В пробирки вносят по 1 мл аллогенных иммунных и сингенных обработанных лимфоцитов. Пробы ставятся в 3 параллелях. Инкубируют 20 часов при 37 °С в косом положении. Сливают надосадочную фракцию, трижды ополаскивают пробирки ФСБ и суспендируют клетки в протозоле (New Englang Nuclear, США). После переноса суспензии в стаканчики для сцинтилляции измеряют радиоактивность на жидкостном сцинтилляционном счетчике (например, LKB, Вгошгпа, Швеция).

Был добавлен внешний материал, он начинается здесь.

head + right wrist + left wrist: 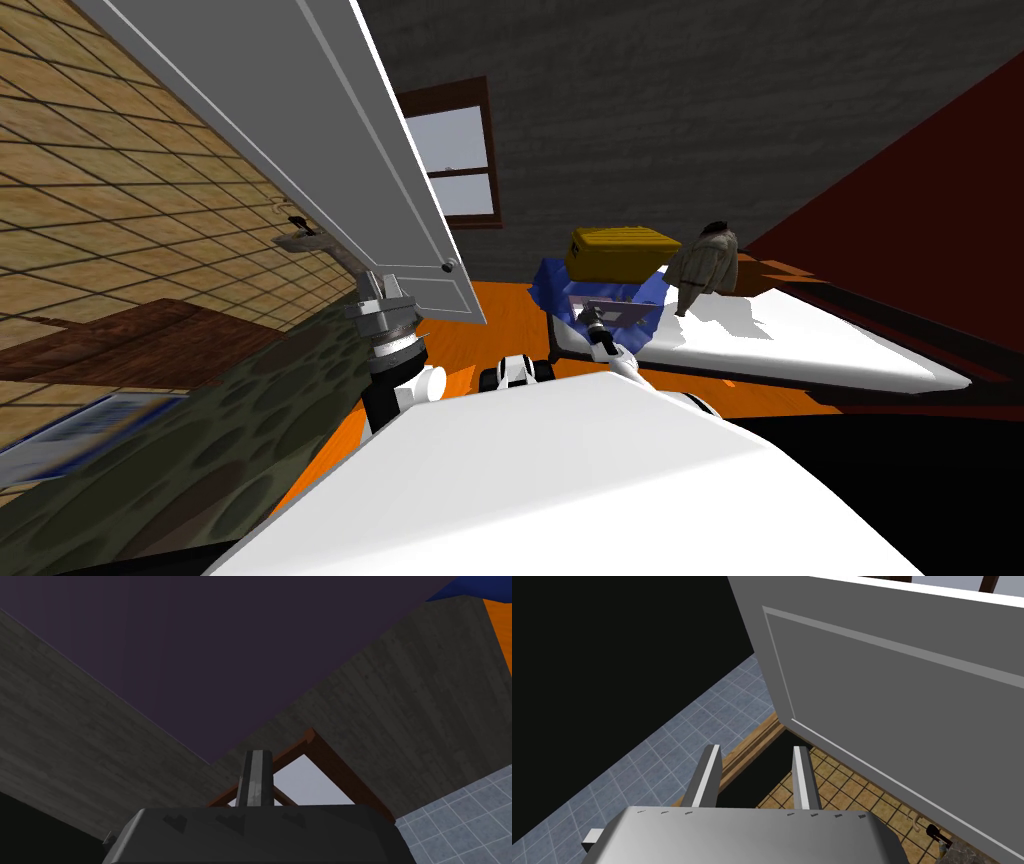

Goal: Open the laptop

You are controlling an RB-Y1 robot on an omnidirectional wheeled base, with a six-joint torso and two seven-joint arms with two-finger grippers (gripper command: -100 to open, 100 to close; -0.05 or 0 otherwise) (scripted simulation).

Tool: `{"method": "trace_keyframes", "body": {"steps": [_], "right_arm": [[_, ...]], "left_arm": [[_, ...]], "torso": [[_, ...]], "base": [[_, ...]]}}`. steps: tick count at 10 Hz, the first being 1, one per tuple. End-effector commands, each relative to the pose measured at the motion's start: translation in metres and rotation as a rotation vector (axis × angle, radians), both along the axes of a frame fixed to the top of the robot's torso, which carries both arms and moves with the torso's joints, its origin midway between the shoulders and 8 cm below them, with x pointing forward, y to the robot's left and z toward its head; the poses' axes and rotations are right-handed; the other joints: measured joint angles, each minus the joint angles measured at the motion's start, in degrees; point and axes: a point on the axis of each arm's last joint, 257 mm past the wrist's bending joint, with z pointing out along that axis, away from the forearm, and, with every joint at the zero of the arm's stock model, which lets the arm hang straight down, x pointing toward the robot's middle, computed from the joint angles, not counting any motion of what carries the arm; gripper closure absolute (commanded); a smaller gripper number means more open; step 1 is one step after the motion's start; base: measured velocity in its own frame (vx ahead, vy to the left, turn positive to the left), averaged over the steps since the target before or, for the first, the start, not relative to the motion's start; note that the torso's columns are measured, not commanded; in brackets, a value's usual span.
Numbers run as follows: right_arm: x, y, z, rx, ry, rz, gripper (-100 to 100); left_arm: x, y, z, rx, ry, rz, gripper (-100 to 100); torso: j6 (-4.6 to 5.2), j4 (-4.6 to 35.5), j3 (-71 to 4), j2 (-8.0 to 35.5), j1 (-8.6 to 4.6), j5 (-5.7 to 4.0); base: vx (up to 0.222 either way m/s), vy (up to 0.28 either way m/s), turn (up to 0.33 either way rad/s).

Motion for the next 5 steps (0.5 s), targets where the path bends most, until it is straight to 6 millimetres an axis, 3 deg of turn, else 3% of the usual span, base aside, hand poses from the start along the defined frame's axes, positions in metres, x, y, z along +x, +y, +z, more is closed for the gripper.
{"method": "trace_keyframes", "body": {"steps": [1, 5], "right_arm": [[0.009, -0.013, 0.001, 0.018, 0.041, 0.005, 100], [0.015, -0.027, -0.006, 0.038, 0.101, -0.009, 100]], "left_arm": [[0.0, 0.0, 0.0, 0.0, 0.0, 0.0, 0], [0.0, 0.0, 0.0, 0.0, 0.0, 0.0, 0]], "torso": [[0.06, -0.01, -0.01, 0.0, -0.07, -0.01], [0.01, 0.0, 0.01, 0.03, -0.01, 0.0]], "base": [[-0.022, 0.019, 0.088], [-0.015, 0.014, 0.051]]}}
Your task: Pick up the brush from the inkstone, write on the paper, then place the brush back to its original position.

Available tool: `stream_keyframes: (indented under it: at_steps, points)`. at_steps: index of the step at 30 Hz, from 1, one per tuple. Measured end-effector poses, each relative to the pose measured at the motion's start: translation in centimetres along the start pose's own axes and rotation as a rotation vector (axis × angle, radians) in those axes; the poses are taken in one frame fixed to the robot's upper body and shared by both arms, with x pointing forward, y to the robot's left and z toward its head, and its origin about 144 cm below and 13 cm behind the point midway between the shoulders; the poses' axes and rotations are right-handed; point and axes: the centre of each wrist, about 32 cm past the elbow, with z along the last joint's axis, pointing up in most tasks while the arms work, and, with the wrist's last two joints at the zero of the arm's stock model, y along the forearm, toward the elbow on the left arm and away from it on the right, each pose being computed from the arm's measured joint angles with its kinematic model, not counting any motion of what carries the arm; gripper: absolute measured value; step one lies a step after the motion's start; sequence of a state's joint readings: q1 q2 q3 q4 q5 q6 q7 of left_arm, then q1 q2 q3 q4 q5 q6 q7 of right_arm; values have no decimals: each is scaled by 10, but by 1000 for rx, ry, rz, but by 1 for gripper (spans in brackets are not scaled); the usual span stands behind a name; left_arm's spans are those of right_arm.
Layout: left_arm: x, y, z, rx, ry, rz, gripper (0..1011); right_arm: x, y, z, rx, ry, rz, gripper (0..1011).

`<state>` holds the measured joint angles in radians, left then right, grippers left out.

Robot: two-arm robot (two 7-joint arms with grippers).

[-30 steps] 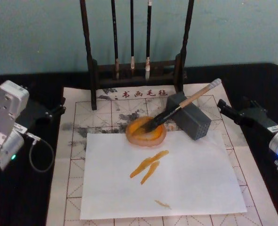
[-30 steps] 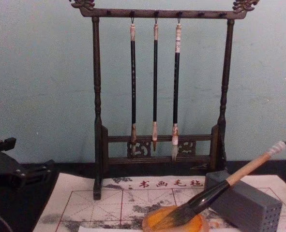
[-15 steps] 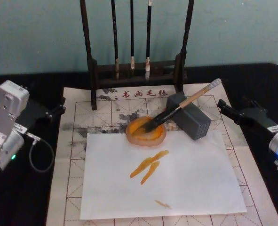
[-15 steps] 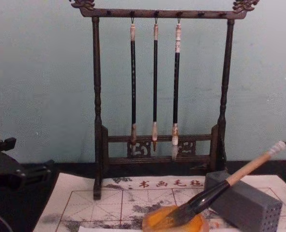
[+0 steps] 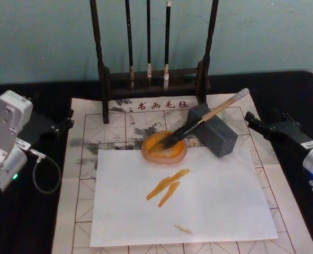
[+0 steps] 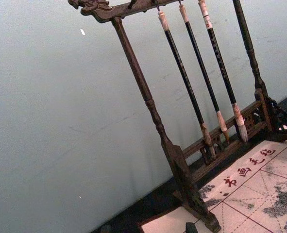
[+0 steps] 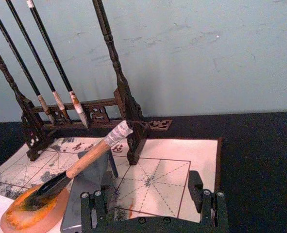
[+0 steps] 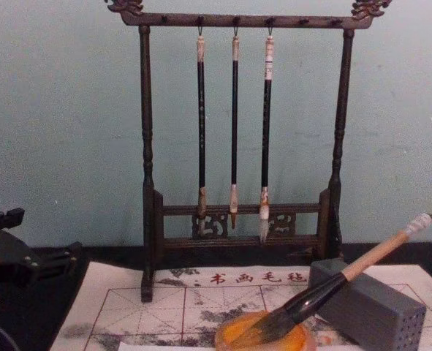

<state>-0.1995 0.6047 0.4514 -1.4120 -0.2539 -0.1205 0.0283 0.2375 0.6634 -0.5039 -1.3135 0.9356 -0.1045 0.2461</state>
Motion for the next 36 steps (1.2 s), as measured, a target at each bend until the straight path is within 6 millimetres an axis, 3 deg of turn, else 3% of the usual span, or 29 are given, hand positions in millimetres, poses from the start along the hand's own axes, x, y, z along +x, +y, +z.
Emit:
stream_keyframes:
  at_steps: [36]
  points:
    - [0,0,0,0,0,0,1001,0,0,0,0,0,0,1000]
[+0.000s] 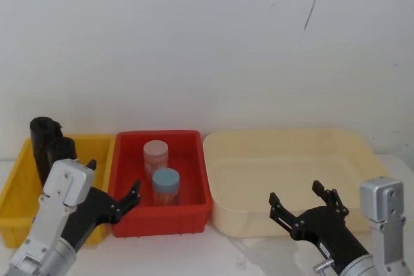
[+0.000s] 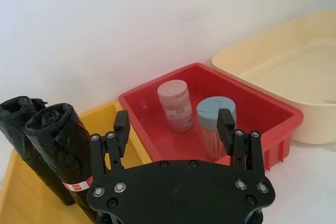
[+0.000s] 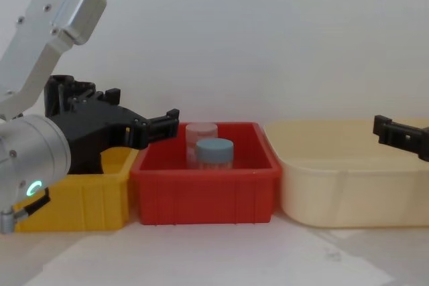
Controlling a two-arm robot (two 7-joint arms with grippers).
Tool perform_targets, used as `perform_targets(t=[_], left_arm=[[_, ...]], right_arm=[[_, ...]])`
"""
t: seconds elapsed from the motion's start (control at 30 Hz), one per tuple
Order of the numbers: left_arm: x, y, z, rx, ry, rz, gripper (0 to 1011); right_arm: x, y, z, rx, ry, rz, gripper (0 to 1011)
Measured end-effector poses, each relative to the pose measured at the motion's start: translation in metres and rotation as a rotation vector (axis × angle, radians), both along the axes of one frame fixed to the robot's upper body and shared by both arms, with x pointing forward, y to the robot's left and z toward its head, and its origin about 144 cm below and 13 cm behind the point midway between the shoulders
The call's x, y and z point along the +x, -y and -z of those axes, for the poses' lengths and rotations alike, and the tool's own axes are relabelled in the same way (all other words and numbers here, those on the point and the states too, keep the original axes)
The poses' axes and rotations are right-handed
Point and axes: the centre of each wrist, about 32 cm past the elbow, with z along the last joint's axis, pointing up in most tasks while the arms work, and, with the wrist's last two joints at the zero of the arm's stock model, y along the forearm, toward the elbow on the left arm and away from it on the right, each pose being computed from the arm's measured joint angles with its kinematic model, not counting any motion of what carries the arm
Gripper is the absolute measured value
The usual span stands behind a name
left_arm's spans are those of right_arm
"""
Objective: Pick up the garbage bag with the one hand and transfer it to the other hand.
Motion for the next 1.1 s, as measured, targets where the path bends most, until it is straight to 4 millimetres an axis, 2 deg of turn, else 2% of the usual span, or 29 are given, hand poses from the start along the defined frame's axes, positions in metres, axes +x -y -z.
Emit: perform_targets(t=[1.1], left_arm=[[0.0, 0.0, 0.0, 0.0, 0.0, 0.0, 1000]], right_arm=[[0.0, 0.0, 0.0, 0.0, 0.0, 0.0, 1001]])
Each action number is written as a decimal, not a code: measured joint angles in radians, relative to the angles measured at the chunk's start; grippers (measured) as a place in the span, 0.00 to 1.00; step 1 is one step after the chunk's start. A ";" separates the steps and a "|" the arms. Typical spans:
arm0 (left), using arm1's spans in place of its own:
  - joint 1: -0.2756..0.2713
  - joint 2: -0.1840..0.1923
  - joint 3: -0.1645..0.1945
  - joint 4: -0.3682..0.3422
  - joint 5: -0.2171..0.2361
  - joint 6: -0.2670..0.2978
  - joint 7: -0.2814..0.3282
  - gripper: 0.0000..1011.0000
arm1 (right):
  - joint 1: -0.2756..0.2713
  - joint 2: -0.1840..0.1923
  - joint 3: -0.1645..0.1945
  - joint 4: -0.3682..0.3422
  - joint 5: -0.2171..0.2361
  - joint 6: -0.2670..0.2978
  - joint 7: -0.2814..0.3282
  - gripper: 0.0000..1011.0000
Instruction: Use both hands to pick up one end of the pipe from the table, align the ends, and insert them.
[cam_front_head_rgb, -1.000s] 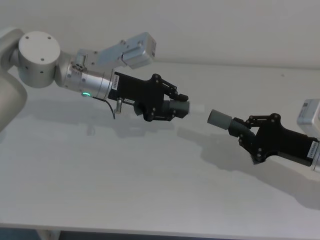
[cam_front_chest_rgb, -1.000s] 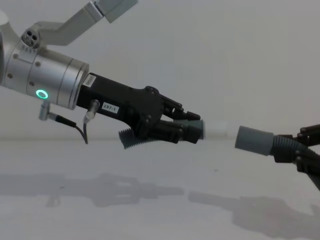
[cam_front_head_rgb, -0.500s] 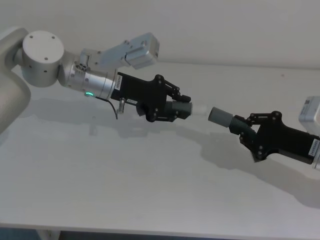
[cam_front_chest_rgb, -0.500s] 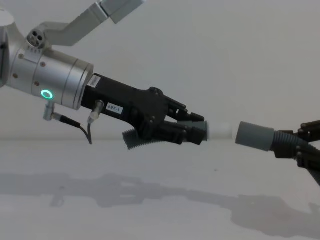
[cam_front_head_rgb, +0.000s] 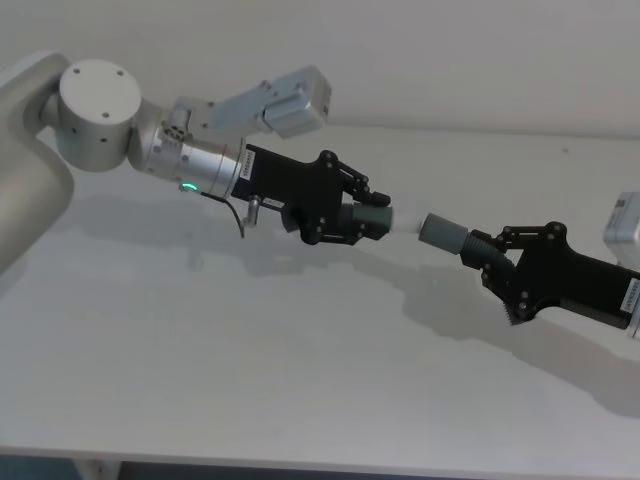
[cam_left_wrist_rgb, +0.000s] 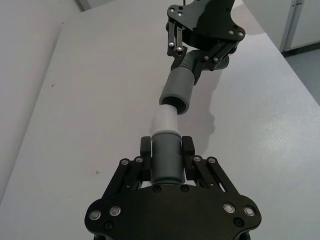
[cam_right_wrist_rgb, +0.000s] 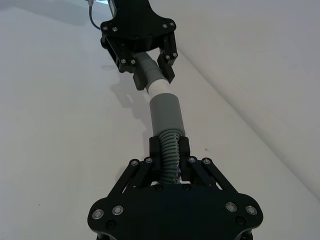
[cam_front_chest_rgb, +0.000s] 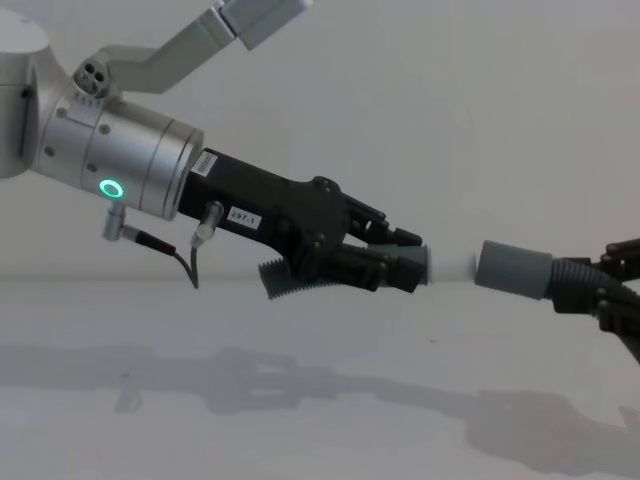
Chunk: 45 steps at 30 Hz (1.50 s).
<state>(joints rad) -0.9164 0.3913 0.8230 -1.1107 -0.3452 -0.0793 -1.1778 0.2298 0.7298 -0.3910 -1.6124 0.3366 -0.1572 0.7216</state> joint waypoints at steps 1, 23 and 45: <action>-0.001 -0.001 0.001 0.000 0.000 0.000 0.000 0.35 | 0.000 0.001 0.000 0.000 0.001 0.000 -0.001 0.20; -0.005 0.004 0.017 -0.024 -0.017 -0.004 0.002 0.35 | -0.005 0.011 -0.014 -0.008 0.011 -0.002 -0.010 0.20; -0.001 0.035 0.038 -0.073 -0.039 0.010 -0.011 0.35 | 0.000 0.007 -0.012 0.003 0.034 0.009 -0.012 0.20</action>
<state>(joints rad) -0.9170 0.4259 0.8608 -1.1833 -0.3840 -0.0696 -1.1885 0.2301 0.7371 -0.4026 -1.6095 0.3701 -0.1478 0.7091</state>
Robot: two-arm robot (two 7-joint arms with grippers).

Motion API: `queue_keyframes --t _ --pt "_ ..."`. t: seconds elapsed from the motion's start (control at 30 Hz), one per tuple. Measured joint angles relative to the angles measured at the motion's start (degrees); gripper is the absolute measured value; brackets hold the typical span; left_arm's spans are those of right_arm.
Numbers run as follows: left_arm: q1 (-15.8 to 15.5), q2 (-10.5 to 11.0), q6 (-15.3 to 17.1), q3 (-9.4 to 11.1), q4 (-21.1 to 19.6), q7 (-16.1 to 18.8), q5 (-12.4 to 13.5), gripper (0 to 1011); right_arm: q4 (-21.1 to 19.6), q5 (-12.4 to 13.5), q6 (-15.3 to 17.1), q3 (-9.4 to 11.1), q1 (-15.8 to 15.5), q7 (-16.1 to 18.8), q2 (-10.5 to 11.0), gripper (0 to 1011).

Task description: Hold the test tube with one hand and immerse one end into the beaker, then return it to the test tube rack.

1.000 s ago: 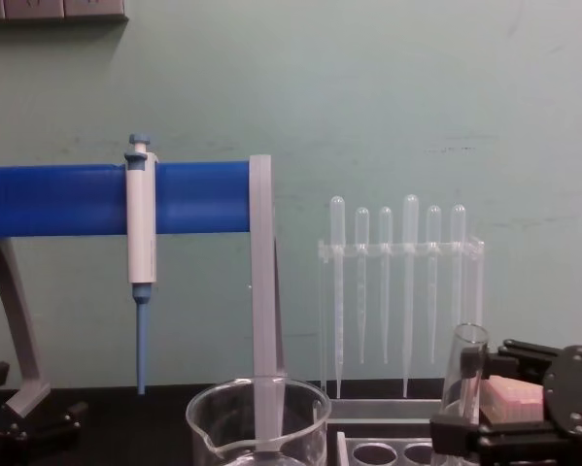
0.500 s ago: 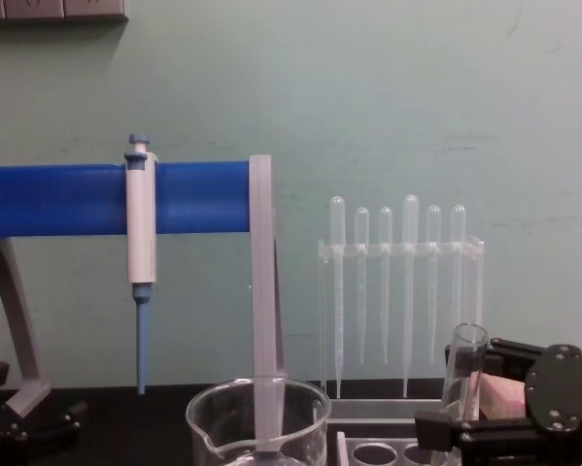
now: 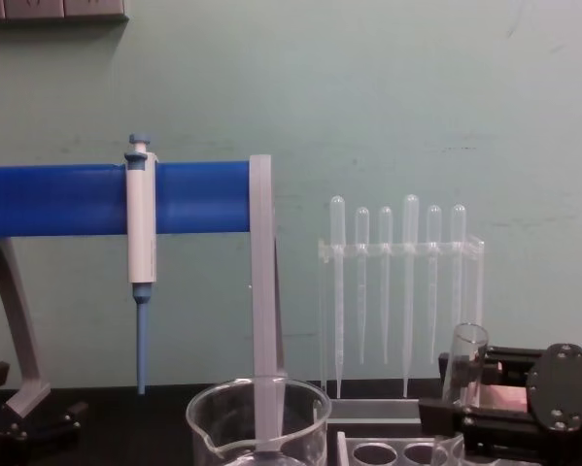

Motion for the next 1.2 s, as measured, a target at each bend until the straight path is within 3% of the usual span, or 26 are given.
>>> queue_keyframes --t 0.47,1.2 --pt "0.0 0.0 0.0 0.0 0.0 0.0 0.0 1000 -0.1 0.1 0.0 0.0 -0.1 0.0 0.1 229" --pt "0.0 0.0 0.0 0.0 0.0 0.0 0.0 1000 -1.3 0.1 0.2 0.7 0.2 0.0 0.8 225"
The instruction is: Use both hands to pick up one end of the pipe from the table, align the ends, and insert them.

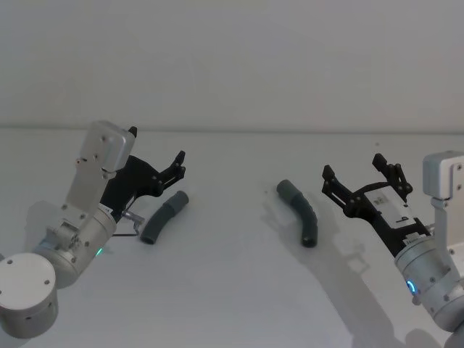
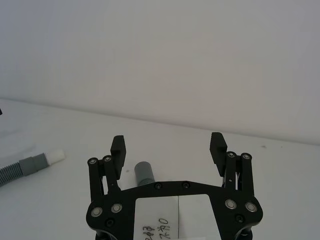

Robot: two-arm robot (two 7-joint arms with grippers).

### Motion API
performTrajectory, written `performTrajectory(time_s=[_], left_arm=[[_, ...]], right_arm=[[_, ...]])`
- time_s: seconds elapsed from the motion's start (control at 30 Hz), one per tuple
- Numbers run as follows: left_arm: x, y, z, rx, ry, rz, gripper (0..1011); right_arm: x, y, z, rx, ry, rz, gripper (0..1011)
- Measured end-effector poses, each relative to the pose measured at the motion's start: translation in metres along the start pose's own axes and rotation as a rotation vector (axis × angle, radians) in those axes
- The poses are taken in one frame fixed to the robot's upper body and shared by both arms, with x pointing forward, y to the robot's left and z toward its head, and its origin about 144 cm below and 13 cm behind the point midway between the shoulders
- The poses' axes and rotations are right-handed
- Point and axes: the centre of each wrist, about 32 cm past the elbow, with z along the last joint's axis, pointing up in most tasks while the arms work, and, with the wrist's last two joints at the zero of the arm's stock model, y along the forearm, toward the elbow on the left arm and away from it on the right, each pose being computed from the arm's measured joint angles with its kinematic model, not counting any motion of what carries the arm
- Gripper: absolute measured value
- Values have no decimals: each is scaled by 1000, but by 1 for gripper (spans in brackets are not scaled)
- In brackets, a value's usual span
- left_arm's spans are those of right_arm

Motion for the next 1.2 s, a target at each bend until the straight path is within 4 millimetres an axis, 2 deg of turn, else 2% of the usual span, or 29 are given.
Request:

Для полноты данных необходимо определить нулевой контроль (клетки-мишени в присутствии среды) и минимальную активность (прочно связанную с клетками-мишенями радиоактивность, не высвобождаемую под воздействием эффекторных клеток). Для этого культуру клеток-мишеней обрабатывают тритоном Х-100 (неионный детергент; Ferak, Западный Берлин) или подвергают многократному замораживанию и оттаиванию. После центрифугирования в течение 10 мин при 200g проводят процедуры, описанные выше. Внесение клеток в протозоль вызывает сильную хемилюминесценцию пробы, которая пропадает примерно через 30 ч. Хранение образцов на холоде этот промежуток времени уменьшает. Образцы могут обладать различной степенью гашения, т. е. по-разному снижать эффективность подсчета распадов. В таких случаях рекомендуется построить калибровочную кривую, параметры которой (коэффициенты Уравнения 3-й степени) вводят в измерительное устройство. Счетчик радиоактивности выдает данные, выраженные в числе распадов в минуту (Desintegration per minute, DPM). Цитотоксичность определяют по уравнению 7 (см. раздел  «Расчет»). Если проанализировать рост цитотоксичности (%) в зависимости от времени, прошедшего после аллогенной иммунизации, то первый положительный ответ регистрируется через 30 ч, максимум клеточного иммунного ответа наблюдается к 5—6 дню и достигает 44%, затем кривая затухания антигенной стимуляции снижается и после 26 дней сенсибилизация вообще не обнаруживается.

Оценка метода, модификации.

Маркировка фибробластов 51 [Сг] широко используется. Обработка образцов в связи с этим сильно упрощается. Изменения не представляются особенно трудоемкими. Маркировка часто оказывается неудачной в связи с потерей клетками способности прикрепляться к стеклу, они перестают расти или, соответственно, отделяться от стекла.

Попытки метить фибробласты в суспензии 51 [Сг] в течение короткого периода времени (4 ч) оказались неудовлетворительными. Здесь следует отметить, что препараты хрома от различных изготовителей различаются по содержанию в них неактивного хрома, которым и обусловлен вышеприведенный эффект. Во многих моделях фибробласты являются оптимальными клетками-мишенями. Для поддержания постоянного соотношения эффекторы: мишени (Э: Ж) клетки, закладываемые в одну пробу, можно облучить дозой 30 Гр перед экспериментом. Маркировка 3 [Н]-тимидином выживших клеток-мишеней после инкубации с эффекторными клетками может повысить точность данных о значении цитолитического потенциала, поскольку включение 3 [Н]-тимидина строго пропорционально количеству клеток-мишеней.